In Syme v. Railroad, 113 N. C., 558, this Court decides:
“When a person is injured while walking on a railroad track by an engine that he might have seem by looking,_ the law imputes the injury to his own negligence. There being no testimony tending to bring this case within any exception to the general rule, we are of the opinion that there was no evidence of the want of ordinary care on the part of the *646defendant, while, in any aspect of the case, the plaintiff’s intestate was negligent in getting upon the track in front of the engine without looking', and in exposing his person to injury, when he might have seen that the engine was approaching and have avoided the collision by stepping off the track.”
“On the other hand the engineer was justified in assuming that the intestate had looked and had notice of his approach, and would clear the track in ample time to save himself from harm.”
Other cases might be cited of the same purport.

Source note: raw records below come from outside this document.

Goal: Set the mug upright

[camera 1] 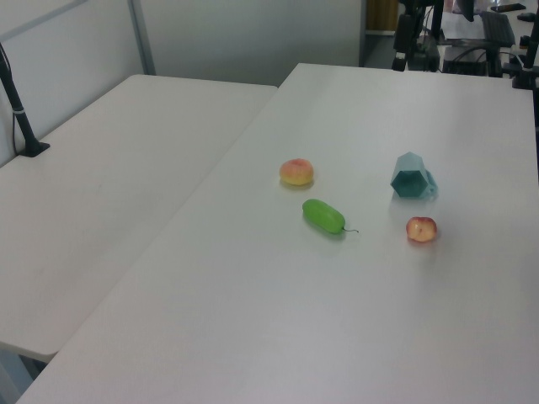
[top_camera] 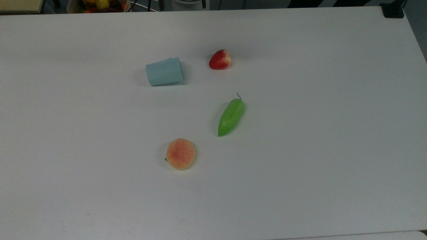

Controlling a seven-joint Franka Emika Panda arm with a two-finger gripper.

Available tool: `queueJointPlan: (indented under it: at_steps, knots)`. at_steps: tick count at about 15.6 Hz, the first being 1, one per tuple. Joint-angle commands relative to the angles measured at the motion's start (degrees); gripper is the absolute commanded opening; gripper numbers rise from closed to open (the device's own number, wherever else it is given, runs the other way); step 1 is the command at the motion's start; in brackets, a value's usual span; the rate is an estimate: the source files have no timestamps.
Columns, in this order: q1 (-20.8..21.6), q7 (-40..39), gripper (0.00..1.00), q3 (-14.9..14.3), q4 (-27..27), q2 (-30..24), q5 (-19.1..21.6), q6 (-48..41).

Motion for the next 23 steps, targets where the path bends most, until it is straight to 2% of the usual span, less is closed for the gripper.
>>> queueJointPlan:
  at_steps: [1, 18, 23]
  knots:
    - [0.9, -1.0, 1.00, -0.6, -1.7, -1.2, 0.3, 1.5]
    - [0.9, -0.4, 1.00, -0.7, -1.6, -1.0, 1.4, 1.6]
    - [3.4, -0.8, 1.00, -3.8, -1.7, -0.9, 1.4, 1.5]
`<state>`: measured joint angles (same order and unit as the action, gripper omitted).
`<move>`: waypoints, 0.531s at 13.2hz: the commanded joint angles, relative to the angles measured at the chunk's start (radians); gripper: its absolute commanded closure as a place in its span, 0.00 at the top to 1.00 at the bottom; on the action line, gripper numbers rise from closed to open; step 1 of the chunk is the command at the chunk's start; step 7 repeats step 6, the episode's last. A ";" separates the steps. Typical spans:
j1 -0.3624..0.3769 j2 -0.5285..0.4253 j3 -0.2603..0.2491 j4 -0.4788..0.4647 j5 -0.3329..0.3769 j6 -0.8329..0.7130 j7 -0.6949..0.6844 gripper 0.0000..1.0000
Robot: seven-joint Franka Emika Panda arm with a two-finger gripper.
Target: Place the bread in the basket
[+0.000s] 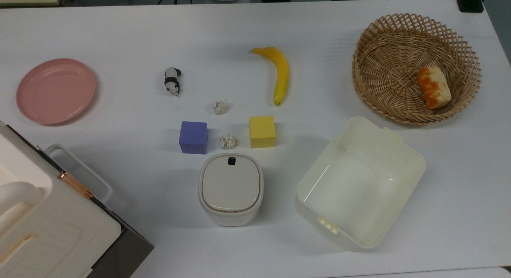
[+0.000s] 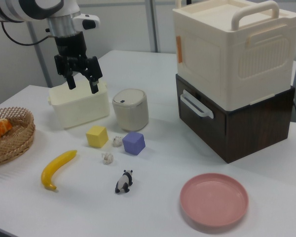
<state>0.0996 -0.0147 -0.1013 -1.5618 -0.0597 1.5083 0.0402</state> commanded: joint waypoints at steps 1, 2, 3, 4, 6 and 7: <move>-0.086 -0.013 0.073 -0.015 0.020 0.012 -0.036 1.00; -0.118 -0.013 0.104 -0.015 0.021 0.010 -0.036 1.00; -0.142 -0.013 0.130 -0.017 0.020 0.012 -0.040 1.00; -0.138 -0.013 0.132 -0.017 0.020 0.010 -0.043 1.00; -0.138 -0.013 0.132 -0.017 0.020 0.010 -0.042 1.00; -0.138 -0.013 0.132 -0.017 0.020 0.010 -0.042 1.00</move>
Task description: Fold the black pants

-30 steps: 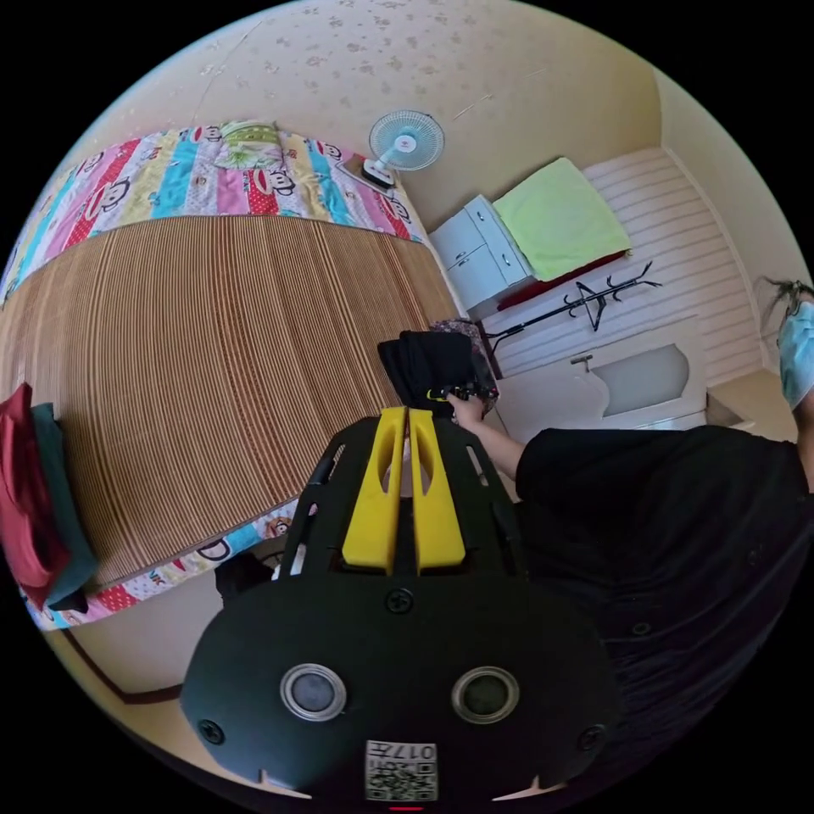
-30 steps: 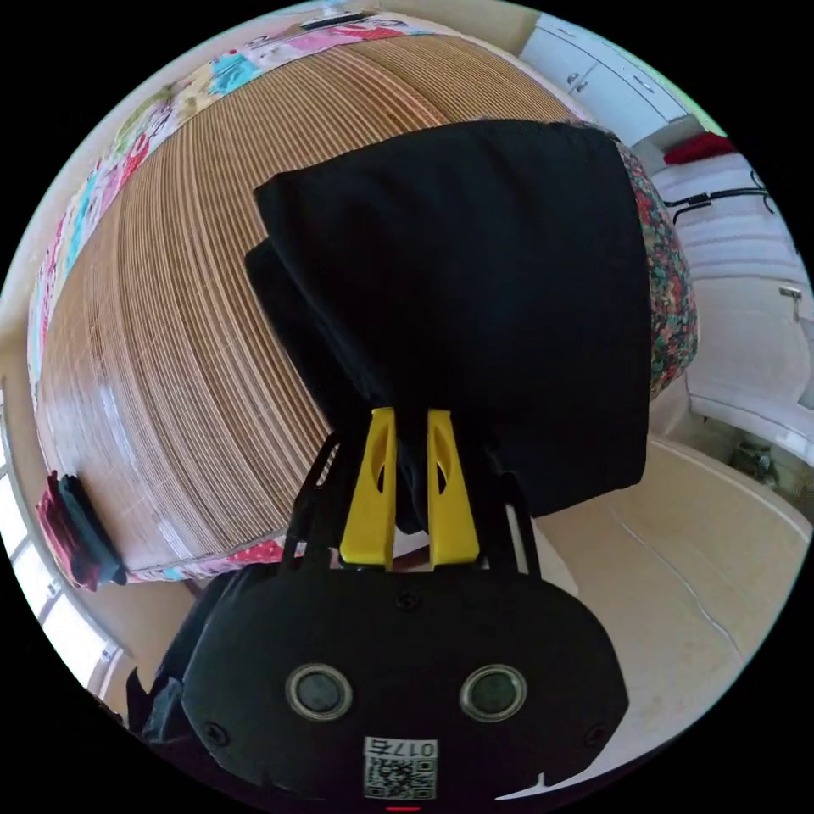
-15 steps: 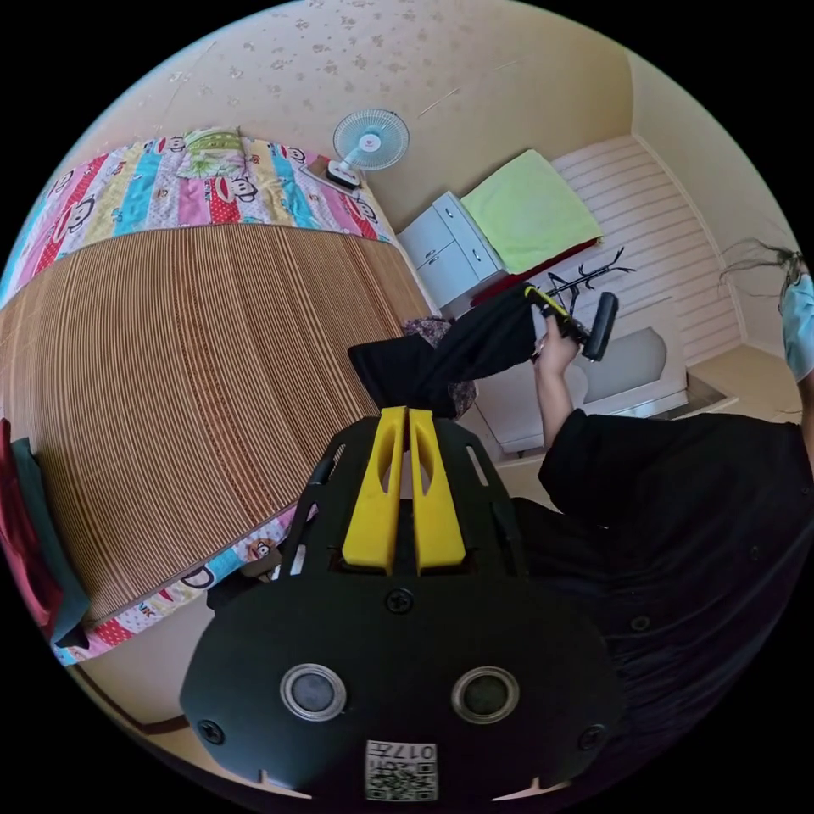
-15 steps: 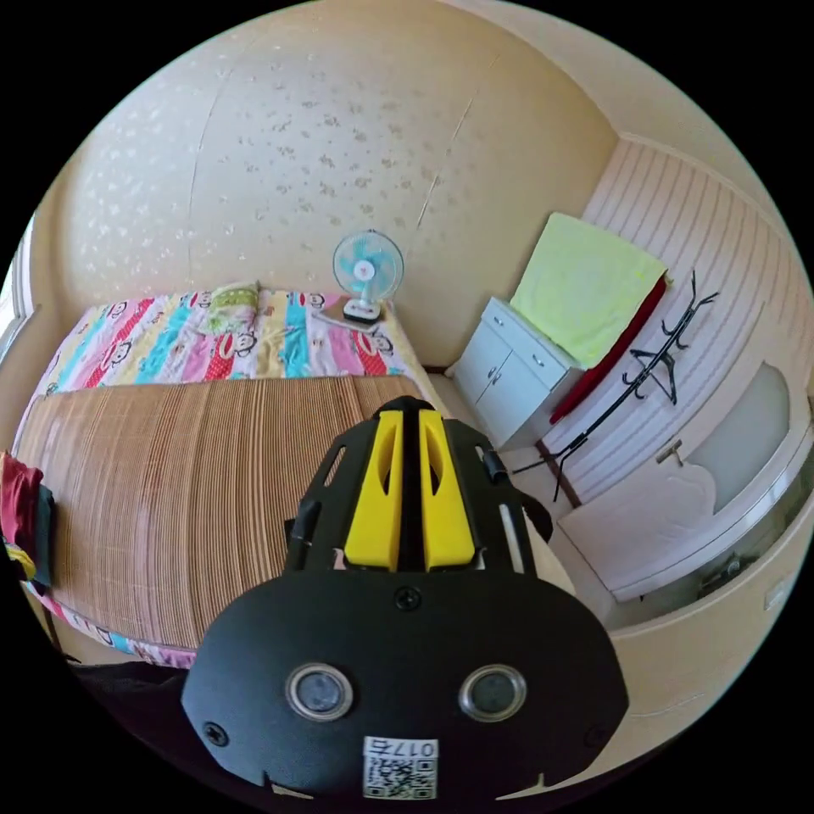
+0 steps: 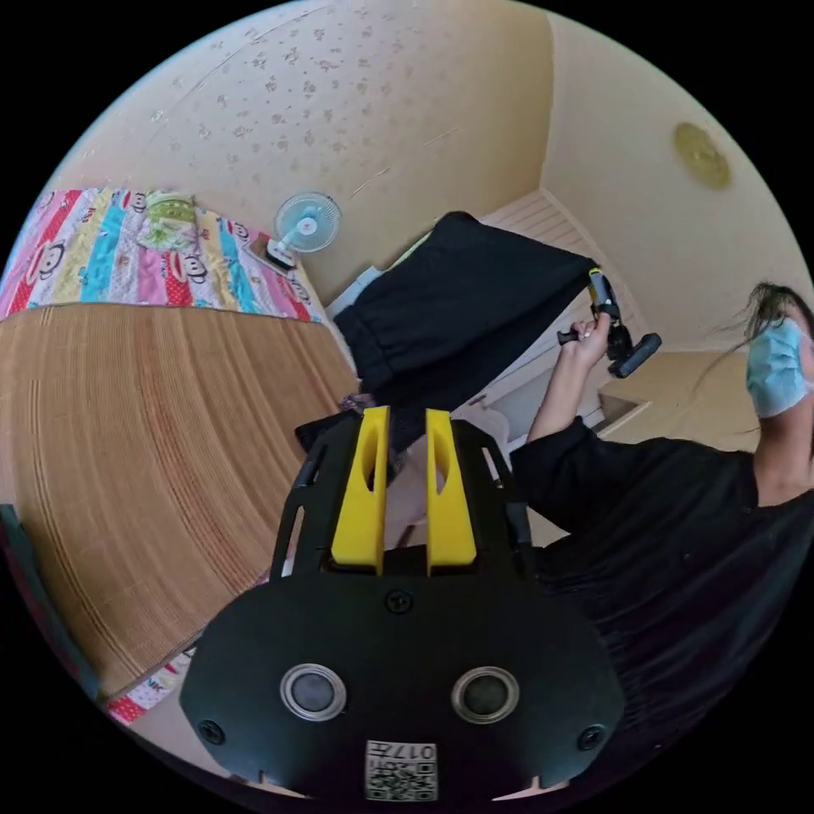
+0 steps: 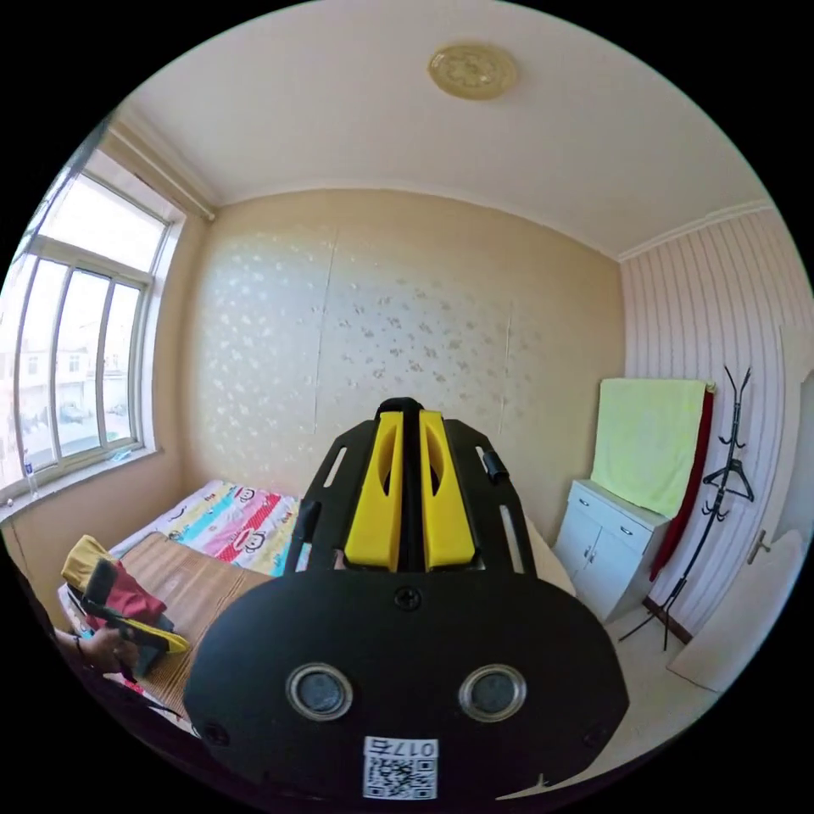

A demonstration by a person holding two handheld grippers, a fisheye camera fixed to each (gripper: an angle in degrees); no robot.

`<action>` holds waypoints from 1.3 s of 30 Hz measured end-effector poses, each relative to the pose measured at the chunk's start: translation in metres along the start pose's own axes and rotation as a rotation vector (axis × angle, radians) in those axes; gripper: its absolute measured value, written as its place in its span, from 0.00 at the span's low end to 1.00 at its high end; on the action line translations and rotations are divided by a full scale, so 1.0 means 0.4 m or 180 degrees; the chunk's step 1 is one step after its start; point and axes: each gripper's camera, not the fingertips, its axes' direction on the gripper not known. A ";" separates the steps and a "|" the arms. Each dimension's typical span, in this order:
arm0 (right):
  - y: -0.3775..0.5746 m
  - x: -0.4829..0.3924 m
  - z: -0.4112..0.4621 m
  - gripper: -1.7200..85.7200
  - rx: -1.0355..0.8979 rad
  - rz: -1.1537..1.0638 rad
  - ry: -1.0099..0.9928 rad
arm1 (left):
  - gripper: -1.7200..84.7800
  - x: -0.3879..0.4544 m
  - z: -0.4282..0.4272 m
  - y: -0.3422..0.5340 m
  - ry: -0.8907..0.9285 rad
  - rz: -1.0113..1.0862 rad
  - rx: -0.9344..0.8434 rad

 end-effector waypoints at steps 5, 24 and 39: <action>-0.042 -0.251 -0.012 0.05 0.0030 -0.0044 -0.0190 | 0.19 -0.104 -0.100 -0.043 0.1285 -0.0799 0.0396; 0.043 -1.043 -0.081 0.05 -0.0053 -0.0275 -0.1553 | 0.20 -0.327 -0.542 0.110 0.3508 -0.2578 0.2548; 0.132 -0.957 -0.126 0.05 -0.0208 -0.0640 -0.2826 | 0.10 -0.455 -0.613 -0.054 0.3653 -0.2032 0.3111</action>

The defendant’s motion was in effect a demurrer to the plaintiff’s evidence, admitting every word to be true and every fact that can be gathered from it. I am unable to see what is left for the jury to pass upon. I understand that when facts are agreed upon, or found by a special verdict, or admitted by demurrer, nothing remains to be done, except for the O'ourt to apply and fit the law to the facts. Here the proximate cause of the injury is plainly and manifestly the joint, concurrent in negligence of both parties, and there is no place found in these facts for what is called the last clear chance. When the facts are clearly settled, from which only one inference can be drawn, the question is then one of law, for the Court to decide, and in such case the Court should take the case from the jury and direct a nonsuit or verdict as the case may be. 1 Shearman & Kedfield on Negligence 68, sec. 56; Cooley on Torts, 610. That the causes of the injury are concurrent seems plain according to these facts. Possibly some sort of logic might conclude differently, but that, is not the common sense view to my mind, and when logic and common sense can not be reconciled, logic must give way.